Am Fri, 20 Jun 2014 10:02:49 -0700
schrieb Chris Nauroth <cnaur...@hortonworks.com>:

> Hello Bernd,
> 
> This is my first time looking at Commons VFS.  It looks like a very
> useful project, and I'm sorry to hear that we've caused some grief
> for your tests.
> 
> I can provide some background on these changes.  Traditionally, 1.2
> and earlier versions didn't officially support Windows beyond a best
> effort to keep some approximation of the functionality running on
> developer desktops.
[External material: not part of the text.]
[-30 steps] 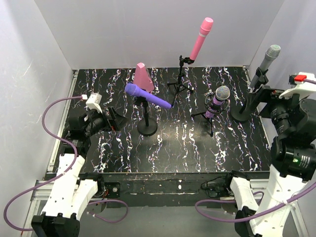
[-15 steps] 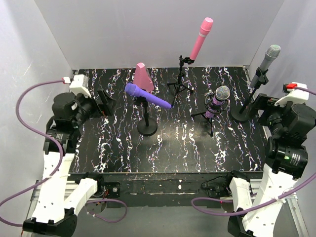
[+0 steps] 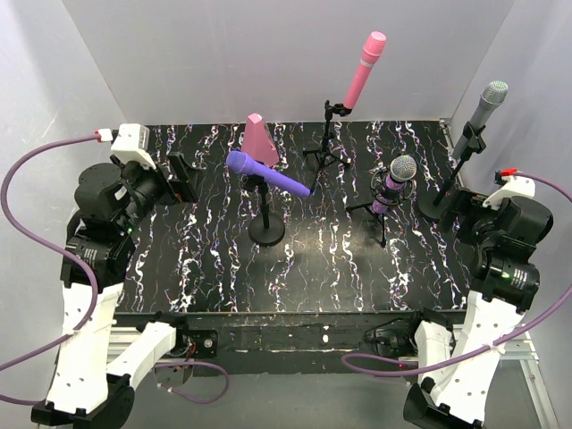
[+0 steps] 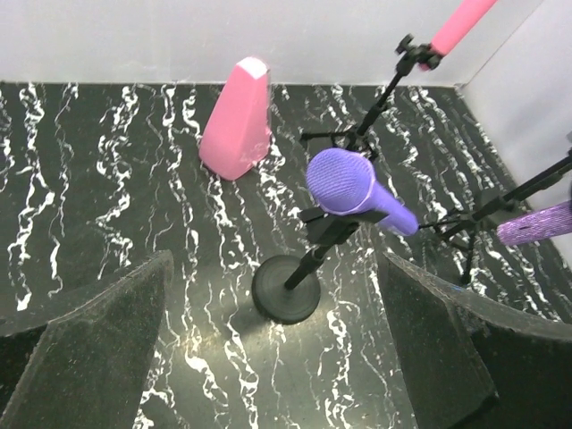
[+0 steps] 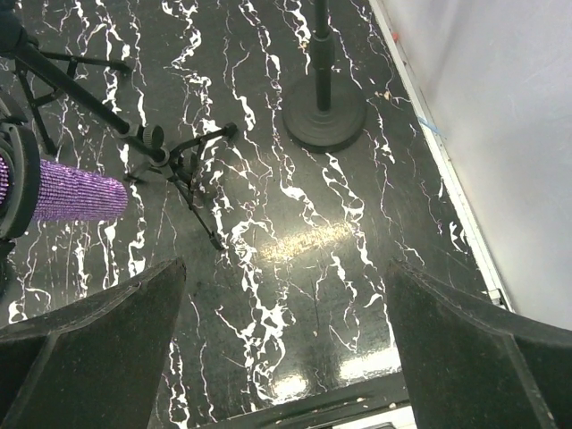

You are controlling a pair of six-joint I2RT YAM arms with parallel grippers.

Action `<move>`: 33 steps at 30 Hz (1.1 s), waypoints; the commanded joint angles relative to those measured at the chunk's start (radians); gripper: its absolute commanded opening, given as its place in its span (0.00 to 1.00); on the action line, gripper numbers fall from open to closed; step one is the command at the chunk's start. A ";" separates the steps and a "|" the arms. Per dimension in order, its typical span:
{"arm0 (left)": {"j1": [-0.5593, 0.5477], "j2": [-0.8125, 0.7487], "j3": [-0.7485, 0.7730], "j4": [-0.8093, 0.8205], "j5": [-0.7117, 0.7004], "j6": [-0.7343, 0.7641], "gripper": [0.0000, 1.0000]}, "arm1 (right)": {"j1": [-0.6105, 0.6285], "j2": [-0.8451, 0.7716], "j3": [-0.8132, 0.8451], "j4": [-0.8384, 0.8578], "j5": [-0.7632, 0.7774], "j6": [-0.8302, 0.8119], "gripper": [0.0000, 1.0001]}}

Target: Attach the microphones to the stand

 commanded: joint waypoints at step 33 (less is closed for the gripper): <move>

As we worked on enabling real production
> deployments on Windows, we discovered multiple bugs caused by those
> approximations.
> 
> In some cases, the Cygwin and GnuWin32 tools had incomplete
> implementations or bugs.  Examples of the buggy areas include finding
> the groups for a user and process management.  Basically, anything in
> org.apache.hadoop.util.Shell was problematic.  For this category of
> bugs, the solution was winutils.exe, which delegates straight to the
> necessary Windows API calls.
> 
> Other problems arose from bugs or missing functionality in the
> Windows JDK implementation.  For example, the canRead/canWrite
> methods in java.io.File don't work correctly on Windows.  (This is
> the code path shown in your stack trace.)  For this category of bugs,
> the solution was hadoop.dll, which is a JNI layer that delegates to
> the Windows API.
> 
> Without these workarounds, production deployment on Windows wouldn't
> have been feasible.  There would have been too many dangerous bugs.
> 
> Unfortunately, we have a weakness right now in that the Windows native
> build artifacts aren't bundled into the Apache releases.  We also
> don't have a fallback mode that works without the native code.  (Even
> if there was such a fallback mode, it would be very dangerous to run
> in this mode in production, so I'd want to treat it as a test-only
> setting.)
> 
> I expect you'll run into a lot of challenges while fully implementing
> a Java-only fallback.  I'd like to help by checking out the Commons
> VFS code and experimenting a bit.  I'll try to put some time into
> this next week and then comment on the VFS jira issues with my
> findings.  Does this sound good?
> 
> Chris Nauroth
> Hortonworks
> http://hortonworks.com/
> 
> 
> 
> On Tue, Jun 17, 2014 at 7:46 PM, Bernd Eckenfels
> <e...@zusammenkunft.net> wrote:
> 
> > Hello,
> >
> > in the Commons VFS project we have a Provider for HDFS. This
> > Provider is unit-tested with the help of the excelent MiniDFSCluster
> > component.
> >
> > A while back I enabled automated testing on Windows (cause it worked
> > for me), but I did not realize it only works with cygwin (namely
> > ls.exe) in the Path. This was some 1.2 version and it used the ls
> > command to read the owner.
> >
> > We currently switch the dependency to 2.4.0 and had the hope that it
> > better (i.e.
> > without binary dependencies) works in this scenario - as we want to
> > run the maven tests without pre-installing a tool chain on Windows.
> >
> > However it got actually worse, it warns about a missing winutils.exe
> > and it requires the hadoop.dll. The first location where it fails is
> > testing writeability for the name node. And unlike all the comments
> > in FileUtil/NativeIO it does not cleanly fall back to java portable
> > methods.
> >
> > I think the access/access0 method can easily be fixed, but before I
> > work on this patch, does it make sense to go in this direction or
> > will I have to fix some other, more complicated platform
> > dependencies. My goal would be to start MiniDFSCluster inside
> > surefire from maven without the need for complicated external
> > toolchain setup.
> >
> > Is actually anybody caring about making this possible?
> >
> > org.apache.commons.vfs2.provider.hdfs.test.HdfsFileProviderTest
> > Time elapsed: 2.291 sec  <<< ERROR!
> > java.lang.UnsatisfiedLinkError:
> > org.apache.hadoop.io.nativeio.NativeIO$Windows.access0(Ljava/lang/String;I)Z
> >         at
> > org.apache.hadoop.io.nativeio.NativeIO$Windows.access0(Native
> > Method) at
> > org.apache.hadoop.io.nativeio.NativeIO$Windows.access(NativeIO.java:570)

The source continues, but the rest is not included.